Image: Historic Oblate mission house, Paulatuk
2 Kings 2.1, 6-14 | Psalm 31 | Matthew 6.1-6, 16-18
During our life we undergo many transitions. Each time we reach a new stage in life we do so with a mixture of emotions that range from excitement about new possibilities to utter fear about what lay ahead. There is pride in what we have been able to accomplish but also grief in what we have to leave behind.
In today’s first reading we see the passing of the mantle from the Prophet Elijah to his apprentice Elisha, as Elijah prepares to return to God. As the two set of off on their final journey together there is a great deal to glean from what takes place between them.

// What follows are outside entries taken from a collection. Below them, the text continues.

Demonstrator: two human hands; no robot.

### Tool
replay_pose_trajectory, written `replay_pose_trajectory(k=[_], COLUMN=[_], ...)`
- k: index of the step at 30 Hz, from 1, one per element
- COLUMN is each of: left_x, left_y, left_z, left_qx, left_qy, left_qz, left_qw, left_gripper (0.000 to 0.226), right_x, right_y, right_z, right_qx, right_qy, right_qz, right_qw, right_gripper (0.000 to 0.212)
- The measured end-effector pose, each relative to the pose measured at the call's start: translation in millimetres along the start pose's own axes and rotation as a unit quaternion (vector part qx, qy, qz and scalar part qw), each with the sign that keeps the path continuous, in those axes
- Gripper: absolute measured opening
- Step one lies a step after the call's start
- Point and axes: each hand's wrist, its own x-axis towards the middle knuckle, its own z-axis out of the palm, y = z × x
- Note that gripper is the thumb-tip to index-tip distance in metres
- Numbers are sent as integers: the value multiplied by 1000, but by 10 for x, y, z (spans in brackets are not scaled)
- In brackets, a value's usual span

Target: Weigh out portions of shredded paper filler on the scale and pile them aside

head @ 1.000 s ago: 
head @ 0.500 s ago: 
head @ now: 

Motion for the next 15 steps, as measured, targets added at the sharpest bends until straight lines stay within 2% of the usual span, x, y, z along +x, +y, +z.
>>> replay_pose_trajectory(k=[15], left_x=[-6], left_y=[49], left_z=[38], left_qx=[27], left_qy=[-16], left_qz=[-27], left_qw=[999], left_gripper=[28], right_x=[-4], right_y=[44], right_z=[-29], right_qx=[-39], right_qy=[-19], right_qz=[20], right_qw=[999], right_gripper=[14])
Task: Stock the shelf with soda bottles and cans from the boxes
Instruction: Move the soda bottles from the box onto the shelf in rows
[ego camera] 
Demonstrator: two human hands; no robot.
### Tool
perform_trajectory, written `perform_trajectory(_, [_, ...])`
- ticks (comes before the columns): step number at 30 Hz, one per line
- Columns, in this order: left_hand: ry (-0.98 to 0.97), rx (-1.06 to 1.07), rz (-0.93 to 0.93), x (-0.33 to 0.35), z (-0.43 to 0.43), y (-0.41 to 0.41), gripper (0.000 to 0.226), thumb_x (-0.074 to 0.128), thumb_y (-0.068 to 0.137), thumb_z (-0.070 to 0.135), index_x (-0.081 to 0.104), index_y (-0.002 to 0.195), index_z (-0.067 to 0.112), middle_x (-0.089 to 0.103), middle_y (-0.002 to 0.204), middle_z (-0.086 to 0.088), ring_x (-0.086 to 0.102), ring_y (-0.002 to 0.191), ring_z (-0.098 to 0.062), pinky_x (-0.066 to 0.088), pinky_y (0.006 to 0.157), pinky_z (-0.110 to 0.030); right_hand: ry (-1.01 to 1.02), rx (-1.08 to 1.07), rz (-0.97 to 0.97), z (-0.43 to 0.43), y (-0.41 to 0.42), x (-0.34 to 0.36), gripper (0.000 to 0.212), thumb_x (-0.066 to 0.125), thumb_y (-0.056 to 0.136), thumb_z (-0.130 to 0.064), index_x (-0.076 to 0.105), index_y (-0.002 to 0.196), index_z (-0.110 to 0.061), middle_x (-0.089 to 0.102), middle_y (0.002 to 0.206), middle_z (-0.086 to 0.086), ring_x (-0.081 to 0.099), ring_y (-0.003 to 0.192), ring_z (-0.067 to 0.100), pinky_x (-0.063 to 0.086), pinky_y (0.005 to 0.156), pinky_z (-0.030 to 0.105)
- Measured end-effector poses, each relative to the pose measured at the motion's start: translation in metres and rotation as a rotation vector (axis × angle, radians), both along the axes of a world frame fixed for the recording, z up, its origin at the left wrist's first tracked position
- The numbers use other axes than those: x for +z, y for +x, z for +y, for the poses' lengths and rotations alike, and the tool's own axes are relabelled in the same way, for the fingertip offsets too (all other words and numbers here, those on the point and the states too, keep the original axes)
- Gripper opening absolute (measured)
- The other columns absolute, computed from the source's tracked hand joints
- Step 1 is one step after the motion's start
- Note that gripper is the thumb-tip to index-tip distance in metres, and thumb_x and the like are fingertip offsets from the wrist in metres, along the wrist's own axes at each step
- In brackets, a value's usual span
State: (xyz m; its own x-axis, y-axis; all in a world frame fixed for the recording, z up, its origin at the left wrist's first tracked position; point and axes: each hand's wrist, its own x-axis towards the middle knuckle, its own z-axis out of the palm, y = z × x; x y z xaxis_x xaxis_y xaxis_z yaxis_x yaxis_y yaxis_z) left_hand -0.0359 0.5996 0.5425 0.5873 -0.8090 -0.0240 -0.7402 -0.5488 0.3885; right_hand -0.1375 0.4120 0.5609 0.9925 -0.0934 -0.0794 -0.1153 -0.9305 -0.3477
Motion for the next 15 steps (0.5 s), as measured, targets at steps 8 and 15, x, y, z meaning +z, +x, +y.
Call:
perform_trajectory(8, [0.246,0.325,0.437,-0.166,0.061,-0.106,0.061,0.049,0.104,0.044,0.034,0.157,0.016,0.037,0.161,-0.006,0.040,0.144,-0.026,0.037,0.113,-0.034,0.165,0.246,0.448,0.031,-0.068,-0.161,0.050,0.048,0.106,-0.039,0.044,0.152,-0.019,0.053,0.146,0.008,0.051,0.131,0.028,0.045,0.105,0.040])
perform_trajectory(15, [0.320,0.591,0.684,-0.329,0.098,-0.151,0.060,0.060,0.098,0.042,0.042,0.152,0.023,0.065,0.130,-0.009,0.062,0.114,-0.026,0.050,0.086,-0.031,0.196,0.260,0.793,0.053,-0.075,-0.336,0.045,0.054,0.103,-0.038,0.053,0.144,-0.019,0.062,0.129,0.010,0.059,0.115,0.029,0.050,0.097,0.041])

Elisha’s first response is that he does not want to leave Elijah’s side. He has come to rely a great deal on this old man. He will miss his company but perhaps even more he will miss his protection. It is wonderful to grow and learn in a safe environment but now Elisha realizes that he is about to be thrown out into the world like a baby bird from its mother’s nest.

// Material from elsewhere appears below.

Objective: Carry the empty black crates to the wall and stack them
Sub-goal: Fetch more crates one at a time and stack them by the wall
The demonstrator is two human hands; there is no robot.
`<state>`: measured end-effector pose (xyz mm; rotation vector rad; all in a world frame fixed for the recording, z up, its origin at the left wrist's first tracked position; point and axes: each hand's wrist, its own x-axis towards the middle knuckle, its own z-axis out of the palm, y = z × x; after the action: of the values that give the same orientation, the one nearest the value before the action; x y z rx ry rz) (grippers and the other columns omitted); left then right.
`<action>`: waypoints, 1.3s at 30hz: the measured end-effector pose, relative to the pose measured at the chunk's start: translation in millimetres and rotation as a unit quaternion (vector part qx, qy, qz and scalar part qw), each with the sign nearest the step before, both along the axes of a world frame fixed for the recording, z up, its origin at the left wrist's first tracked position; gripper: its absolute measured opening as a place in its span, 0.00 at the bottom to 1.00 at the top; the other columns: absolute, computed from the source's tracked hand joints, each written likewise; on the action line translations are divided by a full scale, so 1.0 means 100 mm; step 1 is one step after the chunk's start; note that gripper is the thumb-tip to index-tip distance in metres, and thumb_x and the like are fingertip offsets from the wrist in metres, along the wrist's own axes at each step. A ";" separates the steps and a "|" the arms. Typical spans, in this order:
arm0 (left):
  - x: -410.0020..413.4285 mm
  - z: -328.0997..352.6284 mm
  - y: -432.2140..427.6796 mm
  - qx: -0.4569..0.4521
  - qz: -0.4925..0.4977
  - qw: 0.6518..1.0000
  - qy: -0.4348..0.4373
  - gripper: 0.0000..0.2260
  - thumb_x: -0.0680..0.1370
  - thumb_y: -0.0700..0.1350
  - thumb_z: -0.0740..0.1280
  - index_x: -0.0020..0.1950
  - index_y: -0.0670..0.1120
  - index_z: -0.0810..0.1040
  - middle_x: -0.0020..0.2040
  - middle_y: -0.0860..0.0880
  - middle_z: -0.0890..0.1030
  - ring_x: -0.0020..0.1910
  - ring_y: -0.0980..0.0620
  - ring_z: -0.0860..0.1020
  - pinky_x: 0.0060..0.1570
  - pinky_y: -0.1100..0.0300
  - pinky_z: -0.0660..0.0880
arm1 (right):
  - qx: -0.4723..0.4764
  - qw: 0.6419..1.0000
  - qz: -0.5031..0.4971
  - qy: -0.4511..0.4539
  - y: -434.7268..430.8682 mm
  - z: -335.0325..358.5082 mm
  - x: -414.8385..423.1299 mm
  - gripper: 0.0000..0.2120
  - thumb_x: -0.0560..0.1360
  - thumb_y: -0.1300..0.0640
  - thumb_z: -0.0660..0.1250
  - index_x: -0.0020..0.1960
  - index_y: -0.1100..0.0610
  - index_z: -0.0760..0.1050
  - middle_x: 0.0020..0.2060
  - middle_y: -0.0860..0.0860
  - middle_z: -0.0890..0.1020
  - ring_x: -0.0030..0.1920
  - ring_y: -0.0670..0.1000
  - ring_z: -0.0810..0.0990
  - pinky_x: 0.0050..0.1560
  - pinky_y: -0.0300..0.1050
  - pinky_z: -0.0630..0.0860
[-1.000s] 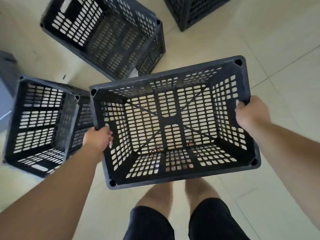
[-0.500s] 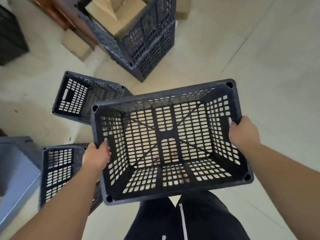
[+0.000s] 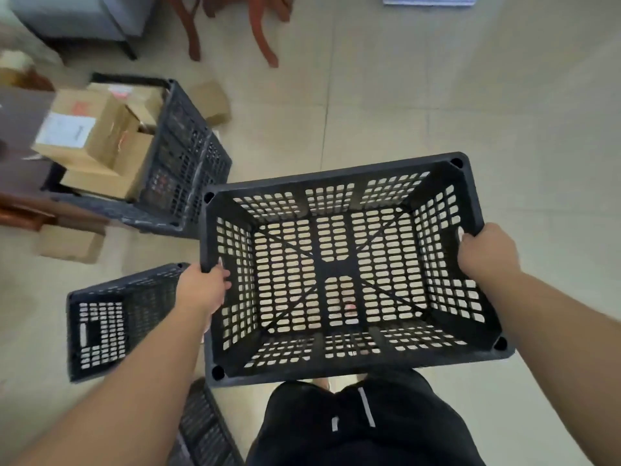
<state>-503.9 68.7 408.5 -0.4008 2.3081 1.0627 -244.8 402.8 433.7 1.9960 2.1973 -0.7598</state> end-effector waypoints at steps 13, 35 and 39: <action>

The leaving is also not easy for Elijah. Up until the moment he goes, his concern for his young prodigy is evident. He has shared all his knowledge and experience yet, still, even in the final moment he asks, “what more can I do for you”. It is difficult to tell if this is just affection and generosity on his part or perhaps, he departs with a concern for Elisha about whether he is ready, and whether he can really leave all that he has worked for in the hands of this youngster.

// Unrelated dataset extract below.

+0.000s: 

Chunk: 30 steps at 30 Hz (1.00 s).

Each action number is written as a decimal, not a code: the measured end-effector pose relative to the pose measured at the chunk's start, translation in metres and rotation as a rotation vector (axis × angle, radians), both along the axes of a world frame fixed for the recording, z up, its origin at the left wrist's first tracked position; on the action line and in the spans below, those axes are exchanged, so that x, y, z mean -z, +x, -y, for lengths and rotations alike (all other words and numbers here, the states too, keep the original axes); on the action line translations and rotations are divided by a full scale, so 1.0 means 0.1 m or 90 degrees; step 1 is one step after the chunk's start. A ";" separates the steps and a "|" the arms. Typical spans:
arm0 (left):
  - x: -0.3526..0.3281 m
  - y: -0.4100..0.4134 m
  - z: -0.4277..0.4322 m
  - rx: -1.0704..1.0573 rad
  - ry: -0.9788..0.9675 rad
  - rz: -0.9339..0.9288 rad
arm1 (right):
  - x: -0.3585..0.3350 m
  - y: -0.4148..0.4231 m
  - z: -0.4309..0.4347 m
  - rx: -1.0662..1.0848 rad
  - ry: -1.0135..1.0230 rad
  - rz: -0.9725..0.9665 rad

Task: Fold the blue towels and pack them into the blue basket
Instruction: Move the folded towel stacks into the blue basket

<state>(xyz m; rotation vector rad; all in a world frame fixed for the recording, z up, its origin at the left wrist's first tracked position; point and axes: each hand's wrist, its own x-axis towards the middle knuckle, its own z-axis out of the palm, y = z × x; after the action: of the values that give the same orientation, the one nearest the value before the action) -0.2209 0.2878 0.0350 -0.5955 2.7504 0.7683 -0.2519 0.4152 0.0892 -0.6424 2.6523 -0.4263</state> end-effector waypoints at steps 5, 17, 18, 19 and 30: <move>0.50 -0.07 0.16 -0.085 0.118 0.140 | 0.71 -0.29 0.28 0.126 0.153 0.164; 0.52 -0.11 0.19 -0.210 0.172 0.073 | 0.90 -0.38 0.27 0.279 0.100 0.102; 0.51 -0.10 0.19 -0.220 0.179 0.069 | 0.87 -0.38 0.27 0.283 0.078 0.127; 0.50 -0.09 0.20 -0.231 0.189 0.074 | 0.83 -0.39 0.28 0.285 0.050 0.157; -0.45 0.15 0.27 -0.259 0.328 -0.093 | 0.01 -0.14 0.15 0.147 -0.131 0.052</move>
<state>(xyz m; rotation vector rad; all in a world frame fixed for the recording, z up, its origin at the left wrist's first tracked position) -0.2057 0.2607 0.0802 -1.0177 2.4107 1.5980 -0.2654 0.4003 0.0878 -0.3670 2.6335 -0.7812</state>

Whether it is a child leaving home for the first time, watching our children getting married and starting their own families or perhaps our own retirement and the realization that we are entering the autumn years of our life, each new phase requires us to discern again what it is that God is asking of us.
We may be asked to be courageous and to take a chance on new responsibilities even if we do not feel that we have all the experience that we would like. Or we might be asked to step back out of the limelight in order to let new leaders come forward. If we discern well God’s will, we come to realize that each stage of our life brings its own meaning, its own purpose whether it is sharing newly developed talents or imparting well earned wisdom with the next generation.
Ultimately our transitions are inevitable and the only thing we can control is if we move well from one moment of our life to the next or whether we go kicking and screaming. If we allow God into the process, we will receive what we need, not to make it easy, but to make it a time of Grace.
As Elisha returns from saying good-bye to his mentor, he comes back again to the banks of the Jordan river. On his way he followed in the footsteps of his teacher as they passed through the waters which moved aside at Elijah’s bidding. Now Elisha raises the mantle that has been passed to him and the waters obey his word and part again. With this sign Elisha knows that God is with him and that he can share God’s word with confidence as Elijah has taught him.
Trust in God who will give you what you need. Trust in the Lord who will never leave your side.